Re lingo's pop the ret address technicque: Interrupt seem not to be a problem, although it is apparently nowhere documented.
Re point 2: You are perfectly right, there is a risk at the end of a VirtualAlloc buffer. Any suggestions? The routine is already a bit slow ::)
try this
invoke AddVectoredExceptionHandler,1,handlexcept
;do everything...
handlexcept proc pExceptionInfo
mov edi, pExceptionInfo
mov eax, [edi].EXCEPTION_POINTERS.pExceptionRecord
mov edx, [edi].EXCEPTION_POINTERS.ContextRecord
cmp [eax].EXCEPTION_RECORD.ExceptionCode,STATUS_BREAKPOINT
jne @F
;cmp [eax].EXCEPTION_RECORD.ExceptionAddress,; is it our code address
;jne @F ;if not let others have a go
add [edx].CONTEXT.regEip,1
mov eax,EXCEPTION_CONTINUE_EXECUTION
ret
@@:
mov eax,EXCEPTION_CONTINUE_SEARCH ;let others have a go
ret
handlexcept endp
VEH is xp+ only but it's a beautiful thing, it gets exceptions before SEH and others do, and you can add as many different handlers as you like, but only 1 is really needed. When you do the EXCEPTION_CONTINUE_SEARCH it passes it on to the other handlers then onto SEH, etc... down the list.
just a thought, here - it may or may not offer a speed advantage
copy the buffer contents into a "safe" buffer that is known to have adequate tail-end space for the over-shoot
i know it takes time to copy, but at least you wouldn't have to test inside the loop
Quote from: jj2007 on July 15, 2010, 06:33:42 AM
Dave,
Thanks for looking at that.
Re lingo's pop the ret address technicque: Interrupt seem not to be a problem, although it is apparently nowhere documented.
Re point 2: You are perfectly right, there is a risk at the end of a VirtualAlloc buffer. Any suggestions? The routine is already a bit slow ::)

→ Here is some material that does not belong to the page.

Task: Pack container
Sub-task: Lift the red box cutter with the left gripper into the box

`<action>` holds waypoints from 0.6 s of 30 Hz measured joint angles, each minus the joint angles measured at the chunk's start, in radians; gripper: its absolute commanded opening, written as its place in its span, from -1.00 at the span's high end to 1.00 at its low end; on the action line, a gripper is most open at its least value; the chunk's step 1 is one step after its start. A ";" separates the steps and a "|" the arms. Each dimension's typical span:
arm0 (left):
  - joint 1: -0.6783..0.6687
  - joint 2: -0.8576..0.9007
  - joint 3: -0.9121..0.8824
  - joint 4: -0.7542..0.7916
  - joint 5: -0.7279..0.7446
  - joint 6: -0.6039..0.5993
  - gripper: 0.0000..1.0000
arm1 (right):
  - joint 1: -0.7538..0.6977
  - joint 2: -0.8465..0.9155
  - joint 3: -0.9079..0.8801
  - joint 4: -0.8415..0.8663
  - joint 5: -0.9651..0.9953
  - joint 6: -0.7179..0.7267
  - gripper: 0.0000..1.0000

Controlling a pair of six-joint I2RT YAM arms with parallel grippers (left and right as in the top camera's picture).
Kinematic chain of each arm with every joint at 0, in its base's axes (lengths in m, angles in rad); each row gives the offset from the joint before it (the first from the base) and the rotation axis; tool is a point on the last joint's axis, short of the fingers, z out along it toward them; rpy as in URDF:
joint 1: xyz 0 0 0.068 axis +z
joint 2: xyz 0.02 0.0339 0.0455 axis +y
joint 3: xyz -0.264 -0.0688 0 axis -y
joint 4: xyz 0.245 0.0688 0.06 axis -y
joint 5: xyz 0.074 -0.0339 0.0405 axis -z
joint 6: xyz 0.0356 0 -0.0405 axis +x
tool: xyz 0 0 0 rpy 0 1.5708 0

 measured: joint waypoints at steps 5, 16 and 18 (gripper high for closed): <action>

As far as the pop two args from the stack, I remember Lingo doing:
pop ecx ; Get return.
pop eax ; Get first.
pop ebx ; Get second.
push eax ; Save relocated return.
You now have a protected return and two unprotected args but in eax and ebx. This will work, but don't count on the unprotected args on the stack. Another trick was
mov eax,[esp+4] ; Get arg
mov [esp+4],esi ; Save esi over the arg.
This will also work.
If you can wait for just a bit, I am working on an entire set of string routines that are safe and (mostly) SSE. Right now I have towlower towupper wcslwr wcsupr wcslwr_s wcsupr_s, and am working on wcscpy (a modification of WordAlign from my zip here), then wcslen then wcschr then wcscmp, then wcsstr, then the wcsn.... Then I'll work on the normal string versions. These are all for my own use, but I'll publish in a source zip for others to blatantly steal (right, Lingo, isn't that what they do to yours?).

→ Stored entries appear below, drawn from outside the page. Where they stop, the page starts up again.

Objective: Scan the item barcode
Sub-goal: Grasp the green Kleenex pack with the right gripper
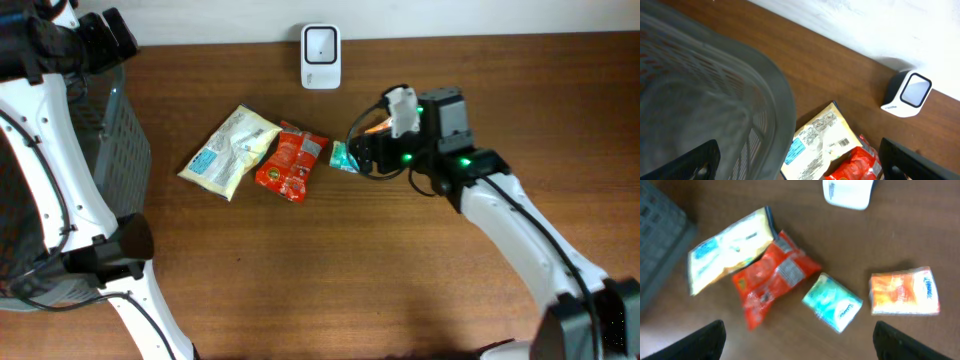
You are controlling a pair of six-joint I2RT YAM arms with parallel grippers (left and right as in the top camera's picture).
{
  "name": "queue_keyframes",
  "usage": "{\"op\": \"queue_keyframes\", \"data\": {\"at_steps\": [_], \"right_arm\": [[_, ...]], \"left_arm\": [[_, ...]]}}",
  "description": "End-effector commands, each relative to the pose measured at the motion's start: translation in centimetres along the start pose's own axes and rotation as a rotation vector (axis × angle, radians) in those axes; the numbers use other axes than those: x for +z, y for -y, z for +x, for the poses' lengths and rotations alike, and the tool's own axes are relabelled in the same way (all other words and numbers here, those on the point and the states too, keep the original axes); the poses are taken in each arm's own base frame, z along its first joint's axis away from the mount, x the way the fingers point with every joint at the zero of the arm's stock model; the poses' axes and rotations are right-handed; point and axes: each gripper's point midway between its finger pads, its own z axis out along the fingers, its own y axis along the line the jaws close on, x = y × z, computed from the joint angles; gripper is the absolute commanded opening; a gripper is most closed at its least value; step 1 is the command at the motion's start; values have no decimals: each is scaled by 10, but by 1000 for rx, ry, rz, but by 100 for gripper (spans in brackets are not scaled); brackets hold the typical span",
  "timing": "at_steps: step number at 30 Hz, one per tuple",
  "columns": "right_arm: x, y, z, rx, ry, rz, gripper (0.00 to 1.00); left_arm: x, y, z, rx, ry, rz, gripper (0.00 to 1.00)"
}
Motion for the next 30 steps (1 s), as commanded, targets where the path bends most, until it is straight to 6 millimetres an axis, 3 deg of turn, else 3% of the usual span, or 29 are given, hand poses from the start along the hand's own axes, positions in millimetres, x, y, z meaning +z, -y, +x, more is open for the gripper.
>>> {"op": "queue_keyframes", "data": {"at_steps": [1, 4, 5, 6, 8, 10, 18, 20, 22, 24, 26, 28, 30], "right_arm": [[37, 15, -4, -168, 27, 45, 93], [85, 31, 7, -174, 46, 29, 90], [97, 26, 12, -177, 49, -28, 85], [103, 25, 15, -171, 51, -45, 78], [116, 45, 29, -154, 15, 31, 77], [121, 48, 40, -122, -18, 31, 77], [118, 34, 74, 27, -153, -51, 77], [113, 27, 86, 96, -214, -78, 81], [87, -1, 76, 110, -228, -183, 81], [57, -6, 53, 59, -180, -145, 81], [30, 2, 15, -26, -53, -26, 81], [37, 14, 11, -33, -33, 32, 80], [61, 25, 30, -12, -80, 36, 74]], "left_arm": [[-4, 1, -2, 11, 11, 11, 99], [-4, 1, -2, 11, 11, 11, 99], [-4, 1, -2, 11, 11, 11, 99], [-4, 1, -2, 11, 11, 11, 99], [-4, 1, -2, 11, 11, 11, 99], [-4, 1, -2, 11, 11, 11, 99], [-4, 1, -2, 11, 11, 11, 99], [-4, 1, -2, 11, 11, 11, 99], [-4, 1, -2, 11, 11, 11, 99], [-4, 1, -2, 11, 11, 11, 99], [-4, 1, -2, 11, 11, 11, 99], [-4, 1, -2, 11, 11, 11, 99], [-4, 1, -2, 11, 11, 11, 99]]}}
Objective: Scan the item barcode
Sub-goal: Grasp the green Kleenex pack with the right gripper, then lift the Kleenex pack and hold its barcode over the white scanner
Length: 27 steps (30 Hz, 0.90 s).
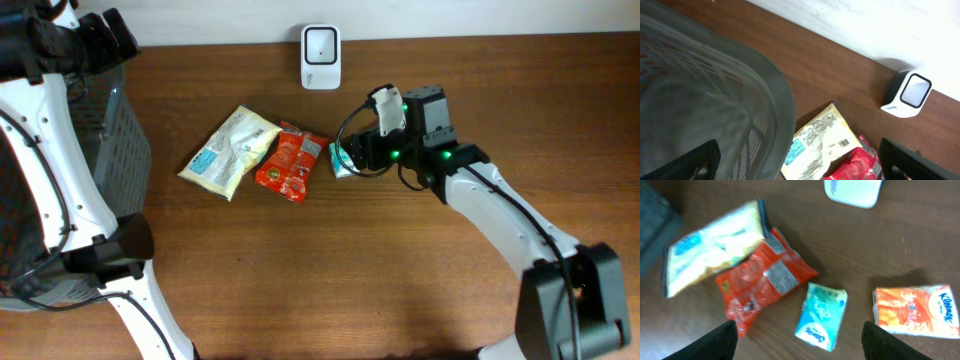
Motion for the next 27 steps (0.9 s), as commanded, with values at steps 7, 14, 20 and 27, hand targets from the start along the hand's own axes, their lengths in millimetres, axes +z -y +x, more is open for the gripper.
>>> {"op": "queue_keyframes", "data": {"at_steps": [7, 14, 20, 27], "right_arm": [[75, 31, 64, 97, -145, 11, 67], [89, 37, 81, 109, -177, 13, 51], [99, 32, 85, 109, -170, -36, 35], [69, -7, 35, 302, -111, -457, 4]], "left_arm": [[-4, 0, -1, 10, 8, 10, 99], [-4, 0, -1, 10, 8, 10, 99], [-4, 0, -1, 10, 8, 10, 99], [-4, 0, -1, 10, 8, 10, 99]]}}
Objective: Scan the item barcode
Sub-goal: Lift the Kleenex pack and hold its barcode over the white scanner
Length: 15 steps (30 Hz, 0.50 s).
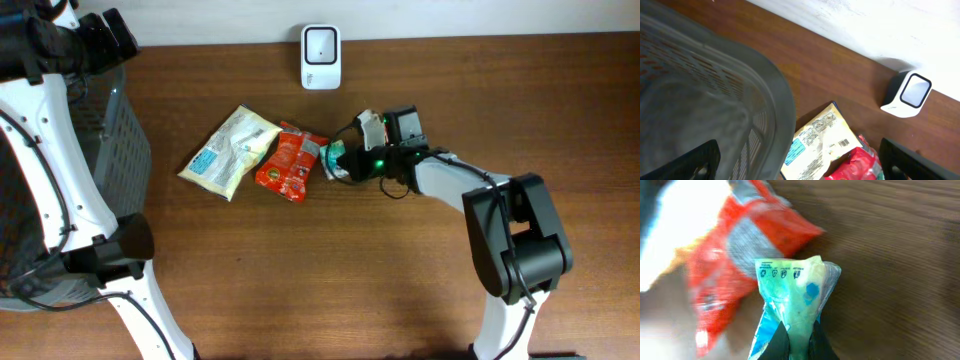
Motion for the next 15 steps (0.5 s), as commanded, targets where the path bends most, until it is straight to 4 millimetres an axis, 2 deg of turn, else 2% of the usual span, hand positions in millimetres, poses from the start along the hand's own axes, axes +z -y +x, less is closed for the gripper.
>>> {"op": "queue_keyframes", "data": {"at_steps": [1, 3, 5, 6, 8, 11, 13, 15], "right_arm": [[-31, -34, -27, 105, 4, -337, 4], [-64, -49, -35, 199, -21, -551, 4], [-95, -68, -40, 107, -25, -750, 4], [-102, -74, -39, 83, -35, -799, 4], [-102, -75, -39, 93, -42, -802, 4], [-105, -81, -50, 139, -61, -802, 4], [-99, -99, -67, 137, -35, -782, 4], [-97, -126, -81, 49, 28, -797, 4]], "left_arm": [[-4, 1, -2, 10, 9, 11, 99], [-4, 1, -2, 10, 9, 10, 99], [-4, 1, -2, 10, 9, 10, 99], [-4, 1, -2, 10, 9, 10, 99], [-4, 1, -2, 10, 9, 10, 99], [-4, 1, -2, 10, 9, 11, 99], [-4, 1, -2, 10, 9, 11, 99], [-4, 1, -2, 10, 9, 10, 99]]}}
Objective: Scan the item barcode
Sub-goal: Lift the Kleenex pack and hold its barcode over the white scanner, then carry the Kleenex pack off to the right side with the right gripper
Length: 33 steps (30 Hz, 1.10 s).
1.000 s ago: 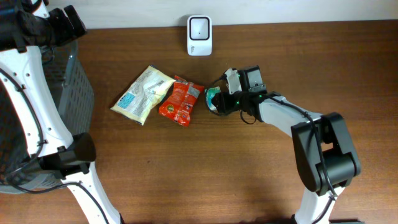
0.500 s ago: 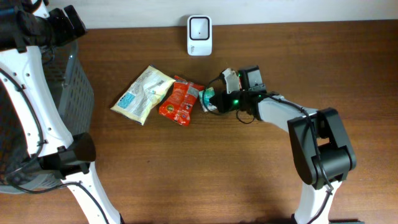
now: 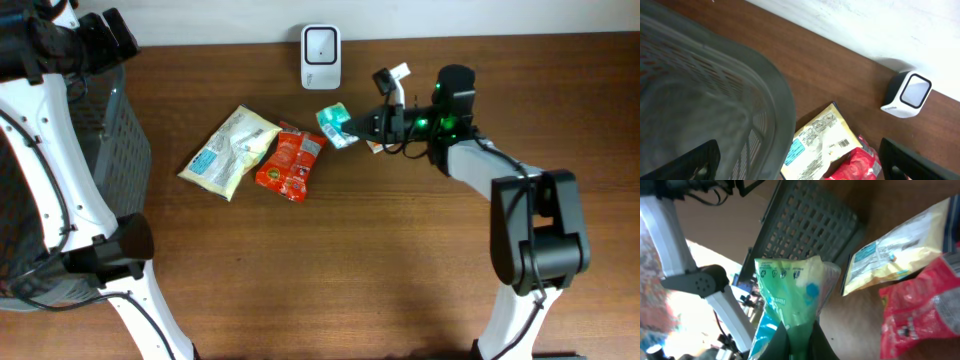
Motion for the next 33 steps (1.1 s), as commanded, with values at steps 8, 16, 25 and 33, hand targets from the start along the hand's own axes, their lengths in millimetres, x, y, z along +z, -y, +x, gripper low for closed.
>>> {"op": "queue_keyframes", "data": {"at_steps": [8, 16, 25, 33], "right_arm": [[36, -36, -38, -69, 150, -20, 4], [34, -41, -50, -263, 214, -1, 4], [-47, 91, -105, -352, 328, 1380, 4], [-17, 114, -141, -936, 210, 1672, 4]], "left_arm": [[-4, 1, -2, 10, 9, 10, 99], [-4, 1, -2, 10, 9, 10, 99], [-4, 1, -2, 11, 9, 10, 99], [-4, 1, -2, 10, 9, 10, 99]]}}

I have a question about what to do with error returns such as the crt__ functions return. I was thinking about returning error codes in edx and the normal return in eax. The end of the functions would end with an "or edx,edx" so that the caller could just "jz Good" or "jnz Bad". Since these are not CDECL, the flags would not be destroyed by INVOKE's add esp,n.
I have even more questions about some of the crt_ comments in \crt\src like "the return string can be shorter or longer than the input string". Maybe for MBCS, but for Unicode?

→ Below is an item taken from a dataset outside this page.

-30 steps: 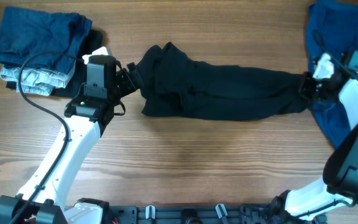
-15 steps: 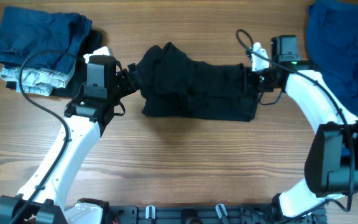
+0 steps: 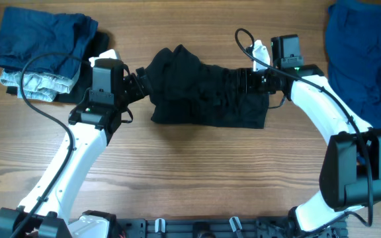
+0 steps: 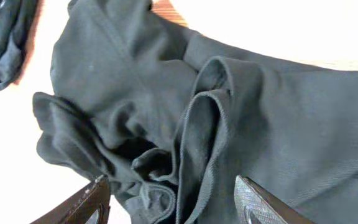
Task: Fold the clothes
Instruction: 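Fold the right end inward with the right gripper toward the left gripper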
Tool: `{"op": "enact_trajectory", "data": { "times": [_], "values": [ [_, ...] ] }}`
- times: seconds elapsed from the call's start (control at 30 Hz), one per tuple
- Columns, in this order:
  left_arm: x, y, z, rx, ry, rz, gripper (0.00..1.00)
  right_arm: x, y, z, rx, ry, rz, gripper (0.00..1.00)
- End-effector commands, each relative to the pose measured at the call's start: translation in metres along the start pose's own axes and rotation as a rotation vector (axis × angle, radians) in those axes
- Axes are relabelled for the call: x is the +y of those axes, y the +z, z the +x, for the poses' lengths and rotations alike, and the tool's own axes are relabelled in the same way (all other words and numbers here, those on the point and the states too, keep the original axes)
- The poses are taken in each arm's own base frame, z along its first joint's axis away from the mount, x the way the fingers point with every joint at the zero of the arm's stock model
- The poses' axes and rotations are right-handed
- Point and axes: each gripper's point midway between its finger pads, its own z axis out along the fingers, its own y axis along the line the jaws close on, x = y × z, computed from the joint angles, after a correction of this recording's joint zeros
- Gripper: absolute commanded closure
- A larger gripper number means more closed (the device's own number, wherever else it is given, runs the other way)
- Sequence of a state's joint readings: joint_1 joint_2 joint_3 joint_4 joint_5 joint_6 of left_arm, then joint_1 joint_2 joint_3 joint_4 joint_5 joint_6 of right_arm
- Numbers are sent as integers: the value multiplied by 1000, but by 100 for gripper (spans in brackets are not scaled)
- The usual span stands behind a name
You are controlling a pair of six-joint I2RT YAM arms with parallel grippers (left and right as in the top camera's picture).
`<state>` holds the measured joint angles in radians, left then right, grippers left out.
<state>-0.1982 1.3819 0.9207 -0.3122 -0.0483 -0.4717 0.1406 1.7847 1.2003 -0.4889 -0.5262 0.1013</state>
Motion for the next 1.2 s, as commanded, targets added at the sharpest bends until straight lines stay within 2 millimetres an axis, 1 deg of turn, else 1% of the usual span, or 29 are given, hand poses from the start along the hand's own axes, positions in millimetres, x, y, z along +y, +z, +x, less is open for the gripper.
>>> {"op": "enact_trajectory", "data": {
  "times": [0.0, 0.07, 0.17, 0.23, 0.3, 0.37, 0.47, 0.53, 0.63, 0.73, 0.77, 0.8, 0.93, 0.97, 1.0, 1.07, 1.17],
  "values": [
    [-2, -5, -7, -26, 20, 0, 0, 3, 3, 4, 31, 6, -7, 37],
    [-2, -5, -7, -26, 20, 0, 1, -11, 2, 15, 69, 21, 78, 38],
    [-2, -5, -7, -26, 20, 0, 1, -14, 4, 21, 90, 1, 130, 40],
    [-2, -5, -7, -26, 20, 0, 0, -10, 8, 20, 87, -19, 148, 41],
    [-2, -5, -7, -25, 20, 0, 0, -8, 16, 18, 75, -8, 185, 48],
    [-2, -5, -7, -25, 20, 0, 0, -11, 28, 20, 74, 4, 251, 56],
    [-2, -5, -7, -25, 20, -1, 0, -13, 44, 24, 75, -8, 321, 59],
    [-2, -5, -7, -25, 20, -1, 1, -17, 49, 25, 67, 0, 363, 62],
    [-2, -5, -7, -25, 20, -1, 0, -19, 51, 19, 36, 9, 388, 65],
    [-2, -5, -7, -25, 20, -1, 0, -14, 52, 5, -22, 14, 369, 69],
    [-2, -5, -7, -25, 20, -1, 0, -8, 55, 0, -41, 9, 335, 71],
    [-2, -5, -7, -25, 20, 0, 0, 2, 58, -6, -60, 0, 276, 73],
    [-2, -5, -7, -25, 20, 0, 0, 36, 61, -33, -155, -48, 103, 73],
    [-2, -5, -7, -25, 21, 0, 0, 39, 61, -37, -170, -43, 92, 73],
    [-2, -5, -7, -25, 20, 0, 0, 39, 60, -40, -184, -27, 92, 73],
    [-2, -4, -7, -26, 25, 1, 0, 33, 58, -44, -201, 20, 106, 72],
    [-9, 0, -3, 9, 75, 65, 0, 18, 45, -46, -199, 57, 121, 53]
  ]
}}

The following are some of my times:
AMD Athlon(tm) 64 X2 Dual Core Processor 4200+ (SSE3)
558 cycles for wInstr (MasmBasic)
16444 cycles for StrStrIW
37 cycles for crt_towlower
10 cycles for KRBtowlower
1002 cycles for crt__wcslwr
723 cycles for KRBwcslwr
383 cycles for KRBwcslwr2
32 cycles for crt_towupper
10 cycles for KRBtowupper
576 cycles for crt__wcsupr
829 cycles for KRBwcsupr
411 cycles for KRBwcsupr2
--- done ---
Dave.
Quote from: KeepingRealBusy on July 15, 2010, 09:59:01 PM
As far as the pop two args from the stack, I remember Lingo doing:
pop ecx ; Get return.
pop eax ; Get first.
pop ebx ; Get second.
push eax ; Save relocated return.
Dave,
You probably meant push e
cx, not eax.
However, is it really needed?
Q. Why does MS-DOS switch stacks for hardware interrupts? (http://support.microsoft.com/kb/82774)
QuoteAPPLIES TO Microsoft Windows 3.1 Standard Edition
http://en.wikipedia.org/wiki/Task_State_Segment#Inner_Level_Stack_Pointers
QuoteThe TSS contains 6 fields for specifying the new stack pointer when a privilege level change happens. The field SS0 contains the stack segment selector for CPL=0, and the field ESP0/RSP0 contains the new ESP/RSP value for CPL=0. When an interrupt happens in protected (32-bit) mode, the x86 CPU will look in the TSS for SS0 and ESP0 and load their values into SS and ESP respectively. This allows for the kernel to use a different stack than the user program, and also have this stack be unique for each user program.
http://stackoverflow.com/questions/866672/switching-stacks-in-c
QuoteOn 16-bit DOS, an interrupt could occur and this interrupt would be initially running on the same stack. If you got interrupted in the middle of the operation, the interrupt could crash because you only updated ss and not sp.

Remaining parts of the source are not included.